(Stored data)
+ + + + +

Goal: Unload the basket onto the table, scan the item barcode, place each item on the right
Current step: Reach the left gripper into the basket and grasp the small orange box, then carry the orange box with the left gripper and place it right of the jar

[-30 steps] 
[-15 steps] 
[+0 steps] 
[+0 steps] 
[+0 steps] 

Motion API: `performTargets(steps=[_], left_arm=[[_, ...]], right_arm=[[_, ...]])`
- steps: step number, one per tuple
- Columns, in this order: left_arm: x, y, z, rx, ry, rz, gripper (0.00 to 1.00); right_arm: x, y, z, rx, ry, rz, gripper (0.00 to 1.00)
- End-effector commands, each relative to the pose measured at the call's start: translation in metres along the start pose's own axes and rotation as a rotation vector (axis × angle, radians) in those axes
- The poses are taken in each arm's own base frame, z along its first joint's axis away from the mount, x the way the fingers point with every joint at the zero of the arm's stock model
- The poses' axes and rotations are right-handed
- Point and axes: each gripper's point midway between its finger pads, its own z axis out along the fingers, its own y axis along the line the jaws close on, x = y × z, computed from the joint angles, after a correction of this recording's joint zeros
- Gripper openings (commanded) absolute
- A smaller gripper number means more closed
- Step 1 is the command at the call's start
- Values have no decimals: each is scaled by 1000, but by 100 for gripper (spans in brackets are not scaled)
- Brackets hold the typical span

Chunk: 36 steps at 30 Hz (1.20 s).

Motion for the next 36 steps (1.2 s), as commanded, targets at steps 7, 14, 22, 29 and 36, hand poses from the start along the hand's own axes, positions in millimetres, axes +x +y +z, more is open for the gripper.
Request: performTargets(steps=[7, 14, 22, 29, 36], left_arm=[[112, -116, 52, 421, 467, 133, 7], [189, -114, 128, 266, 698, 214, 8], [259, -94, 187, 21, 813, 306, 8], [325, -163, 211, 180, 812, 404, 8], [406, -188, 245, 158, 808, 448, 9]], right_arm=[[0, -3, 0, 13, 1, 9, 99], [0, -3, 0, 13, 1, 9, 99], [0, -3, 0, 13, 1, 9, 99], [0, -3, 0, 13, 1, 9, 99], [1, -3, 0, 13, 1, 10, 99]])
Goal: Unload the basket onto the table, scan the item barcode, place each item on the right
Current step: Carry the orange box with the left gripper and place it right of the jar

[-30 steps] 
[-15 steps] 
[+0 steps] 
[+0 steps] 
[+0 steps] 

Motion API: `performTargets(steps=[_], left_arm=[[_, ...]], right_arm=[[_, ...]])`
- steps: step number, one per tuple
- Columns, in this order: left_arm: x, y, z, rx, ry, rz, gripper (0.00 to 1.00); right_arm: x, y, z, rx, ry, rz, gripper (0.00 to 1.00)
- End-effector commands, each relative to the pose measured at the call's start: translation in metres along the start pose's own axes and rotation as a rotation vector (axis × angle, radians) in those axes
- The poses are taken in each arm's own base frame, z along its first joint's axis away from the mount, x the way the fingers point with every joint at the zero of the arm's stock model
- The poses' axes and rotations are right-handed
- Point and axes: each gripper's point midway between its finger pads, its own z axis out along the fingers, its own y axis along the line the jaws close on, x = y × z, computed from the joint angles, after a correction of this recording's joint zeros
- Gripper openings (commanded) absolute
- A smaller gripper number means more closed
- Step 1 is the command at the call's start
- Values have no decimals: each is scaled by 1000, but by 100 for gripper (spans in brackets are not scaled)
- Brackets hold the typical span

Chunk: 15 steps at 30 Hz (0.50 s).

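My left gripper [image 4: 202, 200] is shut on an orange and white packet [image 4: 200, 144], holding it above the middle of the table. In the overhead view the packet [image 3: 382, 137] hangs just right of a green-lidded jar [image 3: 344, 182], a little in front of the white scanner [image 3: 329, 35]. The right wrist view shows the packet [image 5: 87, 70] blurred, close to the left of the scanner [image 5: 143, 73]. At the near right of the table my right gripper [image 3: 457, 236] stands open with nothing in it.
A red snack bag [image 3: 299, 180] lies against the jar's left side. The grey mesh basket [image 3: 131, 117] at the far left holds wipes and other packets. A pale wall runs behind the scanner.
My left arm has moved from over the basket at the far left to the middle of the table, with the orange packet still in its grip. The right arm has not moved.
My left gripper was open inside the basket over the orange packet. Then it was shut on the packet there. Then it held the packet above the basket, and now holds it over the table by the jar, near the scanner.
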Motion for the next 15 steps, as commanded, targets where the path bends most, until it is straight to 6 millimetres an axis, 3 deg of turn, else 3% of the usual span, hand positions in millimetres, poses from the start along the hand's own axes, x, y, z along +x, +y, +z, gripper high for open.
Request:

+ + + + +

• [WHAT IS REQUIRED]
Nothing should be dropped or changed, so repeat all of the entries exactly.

• [ANSWER BOX]
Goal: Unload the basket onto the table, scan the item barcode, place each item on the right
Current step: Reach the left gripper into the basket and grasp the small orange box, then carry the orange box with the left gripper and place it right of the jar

[-30 steps] 
[-15 steps] 
[+0 steps] 
[+0 steps] 
[+0 steps] 

Motion API: `performTargets(steps=[_], left_arm=[[_, ...]], right_arm=[[_, ...]])`
- steps: step number, one per tuple
- Columns, in this order: left_arm: x, y, z, rx, ry, rz, gripper (0.00 to 1.00); right_arm: x, y, z, rx, ry, rz, gripper (0.00 to 1.00)
- End-effector commands, each relative to the pose measured at the call's start: translation in metres along the start pose's own axes and rotation as a rotation vector (axis × angle, radians) in those axes
- The poses are taken in each arm's own base frame, z along its first joint's axis away from the mount, x the way the fingers point with every joint at the zero of the arm's stock model
- The poses' axes and rotations are right-handed
- Point and axes: each gripper's point midway between its finger pads, its own z axis out along the fingers, its own y axis along the line the jaws close on, x = y × z, computed from the joint angles, after a correction of this recording's joint zeros
- Gripper openings (commanded) absolute
- A smaller gripper number means more closed
- Step 1 is the command at the call's start
- Values have no decimals: each is scaled by 1000, but by 100 for gripper (spans in brackets are not scaled)
- Brackets hold the typical span

Chunk: 36 steps at 30 Hz (1.20 s).

Motion for the next 36 steps (1.2 s), as commanded, targets at steps 7, 14, 22, 29 and 36, hand poses from the start along the hand's own axes, positions in millimetres, axes +x +y +z, more is open for the gripper.
Request: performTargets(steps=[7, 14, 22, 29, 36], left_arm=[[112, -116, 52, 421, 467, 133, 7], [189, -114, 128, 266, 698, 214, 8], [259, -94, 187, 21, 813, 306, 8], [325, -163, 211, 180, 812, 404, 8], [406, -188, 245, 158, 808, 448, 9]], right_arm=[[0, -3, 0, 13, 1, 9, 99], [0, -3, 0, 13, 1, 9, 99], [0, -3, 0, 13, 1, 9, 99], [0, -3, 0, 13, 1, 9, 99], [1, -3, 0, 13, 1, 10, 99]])
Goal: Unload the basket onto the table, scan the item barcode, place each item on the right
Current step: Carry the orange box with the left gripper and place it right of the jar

[-30 steps] 
[-15 steps] 
[+0 steps] 
[+0 steps] 
[+0 steps] 

Motion API: `performTargets(steps=[_], left_arm=[[_, ...]], right_arm=[[_, ...]])`
- steps: step number, one per tuple
- Columns, in this order: left_arm: x, y, z, rx, ry, rz, gripper (0.00 to 1.00); right_arm: x, y, z, rx, ry, rz, gripper (0.00 to 1.00)
- End-effector commands, each relative to the pose measured at the call's start: translation in metres along the start pose's own axes and rotation as a rotation vector (axis × angle, radians) in those axes
- The poses are taken in each arm's own base frame, z along its first joint's axis away from the mount, x the way the fingers point with every joint at the zero of the arm's stock model
- The poses' axes and rotations are right-handed
- Point and axes: each gripper's point midway between its finger pads, its own z axis out along the fingers, its own y axis along the line the jaws close on, x = y × z, computed from the joint angles, after a correction of this recording's joint zeros
- Gripper openings (commanded) absolute
- A smaller gripper number means more closed
- Step 1 is the command at the call's start
- Values have no decimals: each is scaled by 1000, but by 100 for gripper (spans in brackets are not scaled)
- Brackets hold the typical span

Chunk: 15 steps at 30 Hz (0.50 s).

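My left gripper [image 4: 202, 200] is shut on an orange and white packet [image 4: 200, 144], holding it above the middle of the table. In the overhead view the packet [image 3: 382, 137] hangs just right of a green-lidded jar [image 3: 344, 182], a little in front of the white scanner [image 3: 329, 35]. The right wrist view shows the packet [image 5: 87, 70] blurred, close to the left of the scanner [image 5: 143, 73]. At the near right of the table my right gripper [image 3: 457, 236] stands open with nothing in it.
A red snack bag [image 3: 299, 180] lies against the jar's left side. The grey mesh basket [image 3: 131, 117] at the far left holds wipes and other packets. A pale wall runs behind the scanner.
My left arm has moved from over the basket at the far left to the middle of the table, with the orange packet still in its grip. The right arm has not moved.
My left gripper was open inside the basket over the orange packet. Then it was shut on the packet there. Then it held the packet above the basket, and now holds it over the table by the jar, near the scanner.
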Motion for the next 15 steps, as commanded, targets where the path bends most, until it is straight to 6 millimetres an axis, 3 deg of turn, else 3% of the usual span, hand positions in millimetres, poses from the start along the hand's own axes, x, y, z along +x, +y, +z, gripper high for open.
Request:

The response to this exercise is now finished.